ASSIGNED TASK: Return, word for word, the lines of the listing below from the one with "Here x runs" through the one with "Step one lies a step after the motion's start", and no other lines.

RECORDS TO USE:

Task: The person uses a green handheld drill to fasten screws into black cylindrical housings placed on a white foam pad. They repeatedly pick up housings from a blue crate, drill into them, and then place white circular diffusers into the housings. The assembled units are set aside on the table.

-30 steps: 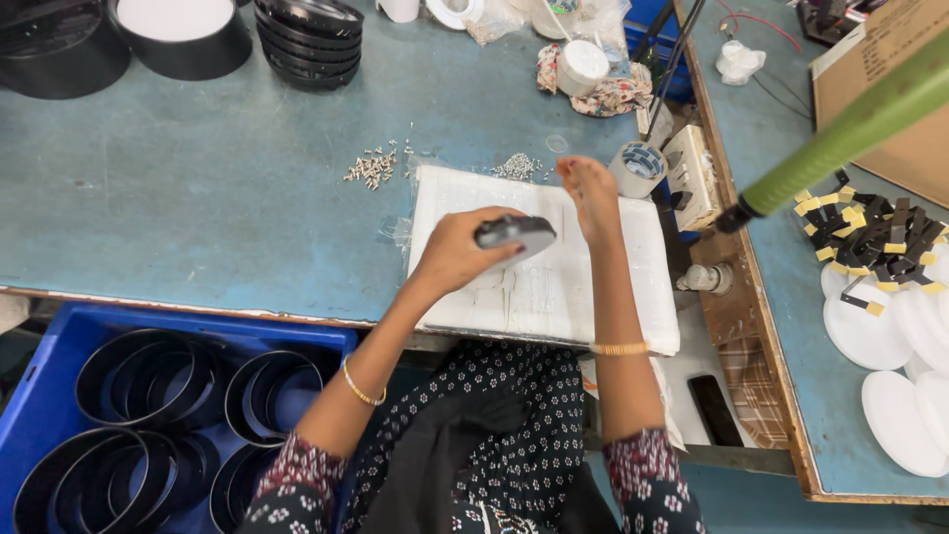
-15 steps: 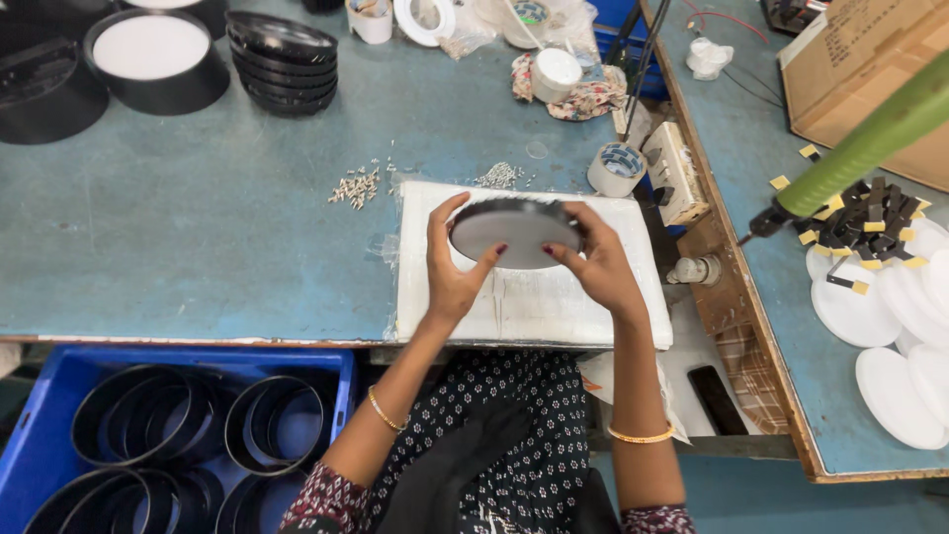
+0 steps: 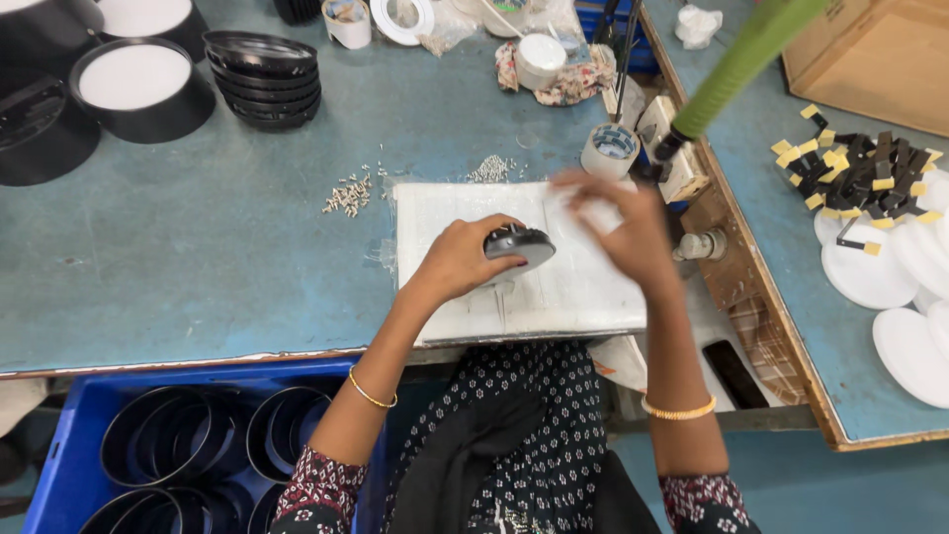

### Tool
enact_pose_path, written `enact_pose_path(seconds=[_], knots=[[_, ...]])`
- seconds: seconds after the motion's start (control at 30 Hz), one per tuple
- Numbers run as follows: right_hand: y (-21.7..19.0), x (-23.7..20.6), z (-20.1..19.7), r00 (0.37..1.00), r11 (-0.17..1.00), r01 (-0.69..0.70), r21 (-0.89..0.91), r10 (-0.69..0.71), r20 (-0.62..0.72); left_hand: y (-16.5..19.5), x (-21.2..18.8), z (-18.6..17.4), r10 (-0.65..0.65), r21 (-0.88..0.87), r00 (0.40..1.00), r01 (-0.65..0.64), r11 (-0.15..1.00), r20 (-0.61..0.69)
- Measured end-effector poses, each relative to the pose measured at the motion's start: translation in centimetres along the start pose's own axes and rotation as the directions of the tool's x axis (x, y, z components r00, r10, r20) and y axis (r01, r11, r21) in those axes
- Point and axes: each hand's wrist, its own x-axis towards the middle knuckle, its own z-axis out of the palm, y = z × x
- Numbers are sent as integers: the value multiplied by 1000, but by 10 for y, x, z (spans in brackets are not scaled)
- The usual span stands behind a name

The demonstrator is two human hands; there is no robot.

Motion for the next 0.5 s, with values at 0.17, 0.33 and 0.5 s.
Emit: enact_pose_path(seconds=[0.17,0.33,0.5], knots=[[20,44,-32,682,982,176,-65,-169,-712,3,-2,7,-37,26,999,37,999,-18],[47,94,-44,807,886,324,333,-76,-585,11,-3,8,-95,67,995,96,993,-12],[75,108,-59,886,672,256,695,126,-447,10,-2,6,-92,52,995,94,994,-41]])
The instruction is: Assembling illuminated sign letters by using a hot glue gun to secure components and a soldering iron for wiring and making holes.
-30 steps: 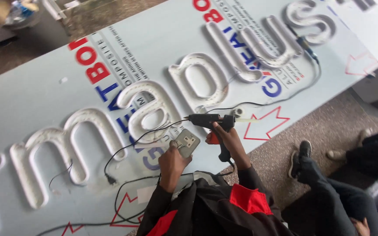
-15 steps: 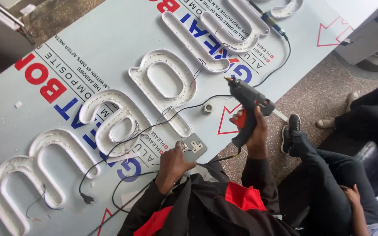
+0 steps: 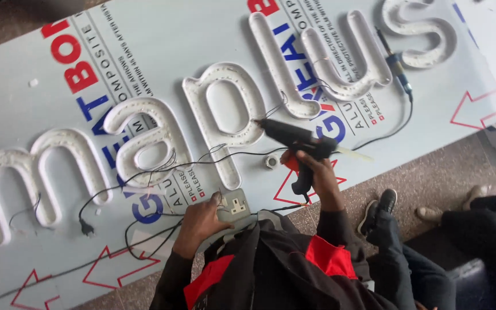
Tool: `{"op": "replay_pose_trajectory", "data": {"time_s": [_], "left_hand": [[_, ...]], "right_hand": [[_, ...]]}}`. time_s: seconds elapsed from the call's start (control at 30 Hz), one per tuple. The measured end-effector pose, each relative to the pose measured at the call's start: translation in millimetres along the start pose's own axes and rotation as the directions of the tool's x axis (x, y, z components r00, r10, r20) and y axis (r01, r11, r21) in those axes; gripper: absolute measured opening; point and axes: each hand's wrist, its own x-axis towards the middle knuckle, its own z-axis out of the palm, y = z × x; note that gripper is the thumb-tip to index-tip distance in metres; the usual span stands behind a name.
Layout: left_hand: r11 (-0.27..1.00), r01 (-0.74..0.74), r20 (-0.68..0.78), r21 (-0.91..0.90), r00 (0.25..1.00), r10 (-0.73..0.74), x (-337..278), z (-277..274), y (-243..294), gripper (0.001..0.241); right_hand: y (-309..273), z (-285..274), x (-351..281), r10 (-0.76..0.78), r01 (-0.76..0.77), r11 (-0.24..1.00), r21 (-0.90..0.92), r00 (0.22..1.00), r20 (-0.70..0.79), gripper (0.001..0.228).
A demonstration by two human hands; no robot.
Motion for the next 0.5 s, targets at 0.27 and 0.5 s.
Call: {"op": "replay_pose_trajectory", "data": {"time_s": [0.27,0.5], "left_hand": [[0.996,0.016,-0.058,-0.093,0.998,-0.021,5.5,6.3,-9.1,0.094],[0.919,-0.017,-0.409,-0.393,0.899,-0.158,39.6,-22.5,-26.6,0.035]], "right_hand": [[27.0,51.0,29.2,0.073,0.086,0.789,-0.608,0.97,0.232,0.039],[4.6,89.8,30.9,0.188,-0.062,0.641,-0.765,0.979,0.078,0.042]]}}
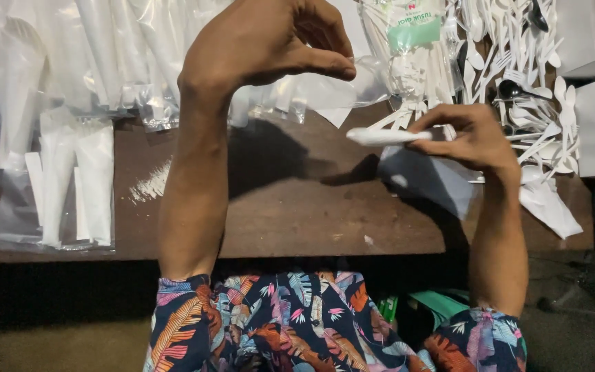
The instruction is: Wrapping individual plastic spoons and forks in paper or plastic sleeves for packaging.
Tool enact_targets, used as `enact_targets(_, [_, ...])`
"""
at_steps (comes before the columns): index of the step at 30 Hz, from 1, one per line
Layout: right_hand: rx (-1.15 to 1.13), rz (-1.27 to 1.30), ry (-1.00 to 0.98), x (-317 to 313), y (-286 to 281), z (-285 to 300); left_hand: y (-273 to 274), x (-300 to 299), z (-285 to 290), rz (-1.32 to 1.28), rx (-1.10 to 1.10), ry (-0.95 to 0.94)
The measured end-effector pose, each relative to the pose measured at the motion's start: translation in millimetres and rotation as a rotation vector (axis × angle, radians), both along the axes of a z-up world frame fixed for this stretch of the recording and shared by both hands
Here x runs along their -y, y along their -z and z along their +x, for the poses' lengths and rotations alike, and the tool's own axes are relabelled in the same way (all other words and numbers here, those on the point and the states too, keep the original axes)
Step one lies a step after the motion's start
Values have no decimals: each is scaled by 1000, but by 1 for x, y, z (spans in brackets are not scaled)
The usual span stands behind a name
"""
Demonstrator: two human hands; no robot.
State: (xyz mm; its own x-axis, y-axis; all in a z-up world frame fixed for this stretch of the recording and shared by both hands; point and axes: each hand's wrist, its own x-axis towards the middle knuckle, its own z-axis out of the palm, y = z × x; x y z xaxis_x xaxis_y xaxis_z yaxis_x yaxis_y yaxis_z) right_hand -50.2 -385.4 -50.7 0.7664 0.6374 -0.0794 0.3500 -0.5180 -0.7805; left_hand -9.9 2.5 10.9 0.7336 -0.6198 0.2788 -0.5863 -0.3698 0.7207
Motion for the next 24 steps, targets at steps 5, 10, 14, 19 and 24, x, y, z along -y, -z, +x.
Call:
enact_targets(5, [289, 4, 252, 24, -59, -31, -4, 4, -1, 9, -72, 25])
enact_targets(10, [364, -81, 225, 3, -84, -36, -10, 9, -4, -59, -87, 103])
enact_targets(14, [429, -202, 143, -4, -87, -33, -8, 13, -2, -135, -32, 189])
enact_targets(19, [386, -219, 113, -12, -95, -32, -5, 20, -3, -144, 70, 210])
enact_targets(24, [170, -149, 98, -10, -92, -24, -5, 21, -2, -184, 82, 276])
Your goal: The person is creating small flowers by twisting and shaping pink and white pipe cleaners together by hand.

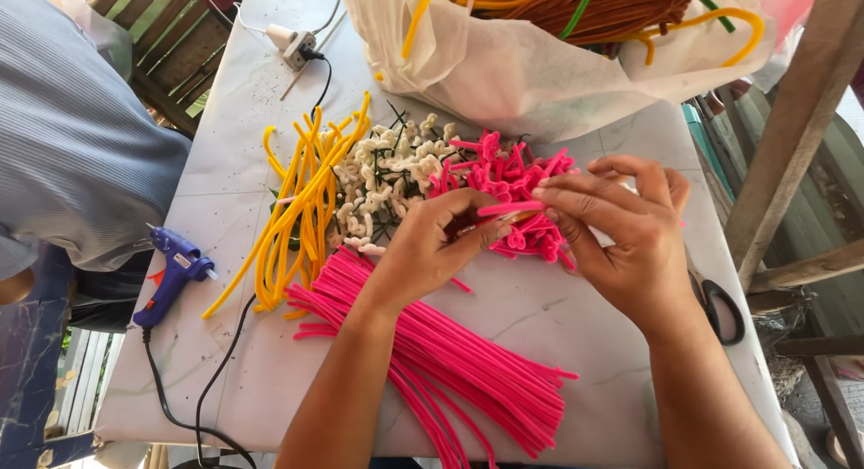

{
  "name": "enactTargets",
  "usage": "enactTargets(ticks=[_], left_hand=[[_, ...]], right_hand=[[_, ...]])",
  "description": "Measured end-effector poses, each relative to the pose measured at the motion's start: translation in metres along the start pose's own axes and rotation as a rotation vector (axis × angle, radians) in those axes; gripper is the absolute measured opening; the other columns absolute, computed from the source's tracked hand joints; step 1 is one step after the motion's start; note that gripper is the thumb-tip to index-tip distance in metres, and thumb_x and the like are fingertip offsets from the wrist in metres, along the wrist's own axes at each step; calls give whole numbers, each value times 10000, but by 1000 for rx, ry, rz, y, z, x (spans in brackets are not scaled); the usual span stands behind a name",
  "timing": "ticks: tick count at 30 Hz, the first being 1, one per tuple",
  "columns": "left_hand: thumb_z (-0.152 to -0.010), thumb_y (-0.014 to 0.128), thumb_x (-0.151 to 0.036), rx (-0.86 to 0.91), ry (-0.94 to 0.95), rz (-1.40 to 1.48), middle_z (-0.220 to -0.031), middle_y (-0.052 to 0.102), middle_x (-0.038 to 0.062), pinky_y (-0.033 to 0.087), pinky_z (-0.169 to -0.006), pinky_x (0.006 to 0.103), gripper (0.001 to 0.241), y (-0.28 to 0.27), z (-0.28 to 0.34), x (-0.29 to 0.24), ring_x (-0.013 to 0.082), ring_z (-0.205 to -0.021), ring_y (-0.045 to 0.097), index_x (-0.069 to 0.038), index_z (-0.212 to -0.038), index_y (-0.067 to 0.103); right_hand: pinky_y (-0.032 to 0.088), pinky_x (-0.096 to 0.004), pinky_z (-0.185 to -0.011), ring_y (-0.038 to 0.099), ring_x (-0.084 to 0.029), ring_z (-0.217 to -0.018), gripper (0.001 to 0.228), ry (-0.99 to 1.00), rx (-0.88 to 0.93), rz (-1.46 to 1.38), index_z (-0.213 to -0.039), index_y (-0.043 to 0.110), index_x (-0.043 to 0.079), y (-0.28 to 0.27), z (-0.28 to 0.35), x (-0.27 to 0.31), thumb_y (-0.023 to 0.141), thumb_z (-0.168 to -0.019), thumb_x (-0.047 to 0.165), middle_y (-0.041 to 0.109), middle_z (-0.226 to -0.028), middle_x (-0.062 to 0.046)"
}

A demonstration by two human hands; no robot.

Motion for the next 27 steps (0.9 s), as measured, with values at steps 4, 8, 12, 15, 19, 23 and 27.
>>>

SOLVED PROBLEM:
Here x runs along their -y, y along their -z and z along their +x, for the poses' lengths and rotations alike, and the tool's own axes are relabelled in the same way (all other words and numbers here, those on the point and the states too, keep the original axes)
Step one lies a step after the motion's start

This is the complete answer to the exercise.